Workers can take withdrawals when 62 or older. This is a sort of phased-in retirement.
What is the limit for DB plans investing in employer securities?
DC plans can hold 100% employer securities, but what else must they plans do?
Pension plans cannot hold more than 10% of employer assets at time of purchase.
DC plans must also provide 3 non-company investment options for EEs.
A qualified plan that includes life insurance must pass either of what two tests?
The 25% test:
- If term or universal life is purchased, premium cannot exceed 25% of employer’s aggregate contribution to EE’s acct.
- If Whole life, 50%
The 100 to 1 test:
DB of insurance cannot exceed 100x of monthly retirement benefit.
What must happen to LI in a qualified plan at retirement?
It must be converted into cash or periodic income.
Which type of pension plan uses an actuary only at inception?
Which doesn’t use one at all?
Target benefit pension plans only use actuaries at start.
Money purchase pension plans don’t use them at all.
What type of pension plans use individual accounts?
Defined contribution ones: target benefit and money purchase.
What is the maximum payout from the PBGC?
$6034 per month, about 72K/year.
What are the 3 types of QP’s that don’t use PBGC insurance?
Profit sharing plans, defined contribution plans, defined benefit plans in the professional service sector for firms with 25 or fewer employees.
What type of QP can grant benefit for prior years of service?
Granting this benefit requires what contingency?
Only DB plans can grant credit for prior service. If they do they must grant it to all employees (it must be non-discriminatory).
What is “permitted disparity” or “social security integration”? What type of plans can use it?
Permitted disparity means the plan gives larger contributions to those who earn more than the social security wage base.
All QPs can do this but DC plans can only use one method.
What is the “excess method” of social security integration?
What type of plans can use it?
An increased % benefit is given to those whose income exceeds an average of the SS wage base.
The benefit, only applied to income above the average SS wage base is the lesser of .75% per year of service, or the benefit % for earnings below the average SS wage base. It applies for a max of 35 years, so the max benefit is 26.25%
DB and DC plans can use this method.
What is the offset method?
The offset method is the other method used to calculate social security integration.

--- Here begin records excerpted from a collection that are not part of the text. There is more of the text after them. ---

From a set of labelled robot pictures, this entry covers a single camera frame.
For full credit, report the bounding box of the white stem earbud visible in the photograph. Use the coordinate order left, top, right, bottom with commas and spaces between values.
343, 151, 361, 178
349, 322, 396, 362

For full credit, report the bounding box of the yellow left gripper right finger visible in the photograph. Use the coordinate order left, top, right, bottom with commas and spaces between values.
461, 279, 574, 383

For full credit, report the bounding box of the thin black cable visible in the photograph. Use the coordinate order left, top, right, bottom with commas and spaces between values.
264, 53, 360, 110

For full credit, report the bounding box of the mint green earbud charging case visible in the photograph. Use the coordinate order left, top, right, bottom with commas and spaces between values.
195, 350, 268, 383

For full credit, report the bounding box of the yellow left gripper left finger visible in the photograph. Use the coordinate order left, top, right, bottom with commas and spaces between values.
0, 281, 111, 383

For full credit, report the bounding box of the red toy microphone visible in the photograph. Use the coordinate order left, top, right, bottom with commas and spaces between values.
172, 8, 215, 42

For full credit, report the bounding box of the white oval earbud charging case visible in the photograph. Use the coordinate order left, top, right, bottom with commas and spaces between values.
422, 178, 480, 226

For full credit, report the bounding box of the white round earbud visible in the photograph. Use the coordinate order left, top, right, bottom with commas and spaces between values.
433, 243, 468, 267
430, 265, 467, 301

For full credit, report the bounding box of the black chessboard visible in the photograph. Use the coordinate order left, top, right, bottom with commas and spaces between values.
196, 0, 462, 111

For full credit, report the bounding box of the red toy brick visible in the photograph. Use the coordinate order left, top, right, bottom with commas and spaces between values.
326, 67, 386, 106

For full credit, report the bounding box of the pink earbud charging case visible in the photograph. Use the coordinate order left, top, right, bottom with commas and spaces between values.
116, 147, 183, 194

It reduces the benefit on income within the social security wage base. The results work out similar to the excess method and the max reduction, 26.25% is the same.
What are the flat amount, flat %, and unit credit formulas?
Methods of calculating defined benefit plan benefits. Unit credit is a combination of the other two, for ex: % salary x number of years worked.
What are (non)cash balance plans?
Whom do they benefit the most?
Do they have a guaranteed rate of return?
Do they have a guaranteed rate of return?
$balance plans are DB plans with hypothetical individual accounts, they’re replacing other DB plans because they’re cheaper to run.
They benefit younger workers because their benefit has a years of service component.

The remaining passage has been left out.